■ **THE TASK**:
From the first line to the last, set down the material exactly and drop every picture.

■ **THE DATA**:
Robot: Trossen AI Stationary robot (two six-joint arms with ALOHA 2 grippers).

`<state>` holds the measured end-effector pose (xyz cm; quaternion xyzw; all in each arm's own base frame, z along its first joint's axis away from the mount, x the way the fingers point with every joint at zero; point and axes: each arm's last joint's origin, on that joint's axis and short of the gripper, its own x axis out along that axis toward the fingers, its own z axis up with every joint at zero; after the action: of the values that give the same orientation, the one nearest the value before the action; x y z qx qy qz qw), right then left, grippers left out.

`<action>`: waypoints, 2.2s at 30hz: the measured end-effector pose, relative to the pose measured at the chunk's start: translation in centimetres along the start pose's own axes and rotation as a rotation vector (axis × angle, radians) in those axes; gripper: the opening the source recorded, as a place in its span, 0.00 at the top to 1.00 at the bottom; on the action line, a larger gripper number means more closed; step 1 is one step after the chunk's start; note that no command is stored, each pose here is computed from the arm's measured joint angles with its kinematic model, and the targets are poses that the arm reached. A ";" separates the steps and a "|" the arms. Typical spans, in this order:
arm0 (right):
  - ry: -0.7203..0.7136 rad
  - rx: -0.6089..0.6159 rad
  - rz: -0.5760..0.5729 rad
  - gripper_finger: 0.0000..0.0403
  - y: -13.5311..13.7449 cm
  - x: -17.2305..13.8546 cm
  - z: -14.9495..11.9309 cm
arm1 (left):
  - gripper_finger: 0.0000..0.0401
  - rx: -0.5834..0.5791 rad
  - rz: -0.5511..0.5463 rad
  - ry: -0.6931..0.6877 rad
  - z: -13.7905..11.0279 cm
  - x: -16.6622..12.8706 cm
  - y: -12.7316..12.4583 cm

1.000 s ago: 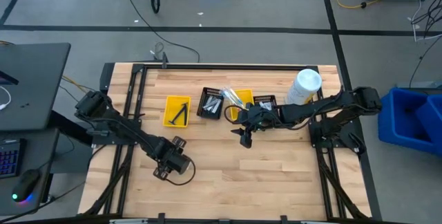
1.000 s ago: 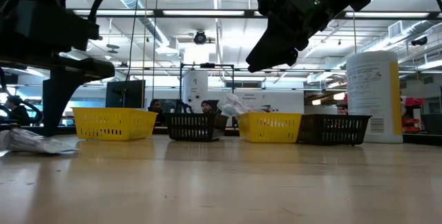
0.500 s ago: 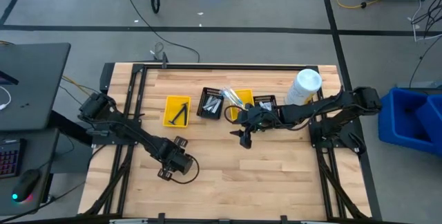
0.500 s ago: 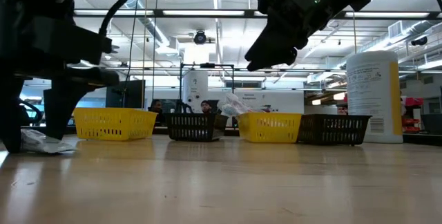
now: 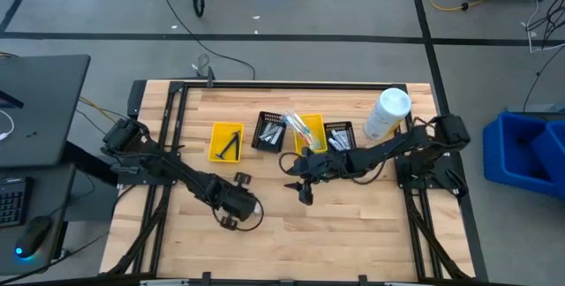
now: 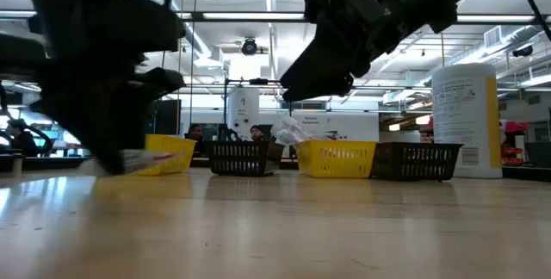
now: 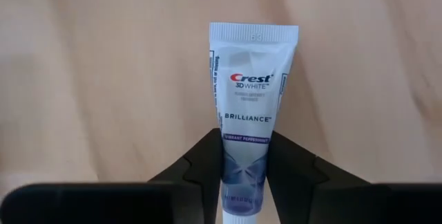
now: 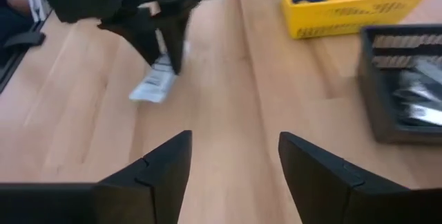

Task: Pick & Place Travel size toiletries
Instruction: Put the violet toothpaste into the right black bin

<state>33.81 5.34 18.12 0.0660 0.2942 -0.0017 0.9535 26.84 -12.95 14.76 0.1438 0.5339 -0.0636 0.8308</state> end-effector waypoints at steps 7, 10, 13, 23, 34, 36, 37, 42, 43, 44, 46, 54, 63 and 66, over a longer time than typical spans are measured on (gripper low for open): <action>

■ **RESULT**:
Robot: Trossen AI Stationary robot (two six-joint arms with ALOHA 2 grippers).

`<state>` holds the measured end-effector pose (xyz cm; quaternion xyzw; all in each arm's own base frame, z along its first joint's axis away from the mount, x the way the fingers point with every joint at zero; point and axes: each arm's last joint's origin, on that joint's axis and short of the gripper, its own x axis out along that axis toward the fingers, its own z axis up with every joint at zero; after the action: of the values that give the same orientation, the one nearest the value before the action; x y z qx qy qz qw), right then left, grippers left out.

`<action>`: waypoints, 2.2s at 30hz: the measured end-effector pose, relative to the pose measured at the chunk's start: translation in centimetres along the start pose's own axes and rotation as a rotation vector (axis × angle, radians) in those axes; gripper: the opening the source recorded, as a place in its span, 0.00 at the top to 1.00 at the bottom; on the action line, a larger gripper number means more closed; step 1 is one step after the chunk's start; note that no command is stored, each pose here is computed from the arm's measured joint angles with its kinematic model, and the targets are poses that the arm reached. A ";" separates the steps and a "|" the arms. Typical spans, in this order:
arm0 (right):
  - ry: -0.7203..0.7136 rad
  - rx: -0.6089..0.6159 rad
  - rz: -0.5760..0.5729 rad
  - gripper_finger: 0.0000..0.0403
  - y: -13.5311..13.7449 cm
  - x: -17.2305..13.8546 cm
  - z: -14.9495..11.9309 cm
arm1 (left):
  - gripper_finger: 0.0000..0.0401
  - rx: -0.5834..0.5791 rad
  - rz: -0.5511..0.5463 rad
  - ry: -0.6931..0.6877 rad
  - z: -13.7905..11.0279 cm
  - x: -16.6622..12.8706 cm
  - y: -12.7316..12.4583 cm

1.000 s ago: 
1.000 s ago: 
0.500 s ago: 
0.500 s ago: 
now: 
now: 
now: 
now: 

Task: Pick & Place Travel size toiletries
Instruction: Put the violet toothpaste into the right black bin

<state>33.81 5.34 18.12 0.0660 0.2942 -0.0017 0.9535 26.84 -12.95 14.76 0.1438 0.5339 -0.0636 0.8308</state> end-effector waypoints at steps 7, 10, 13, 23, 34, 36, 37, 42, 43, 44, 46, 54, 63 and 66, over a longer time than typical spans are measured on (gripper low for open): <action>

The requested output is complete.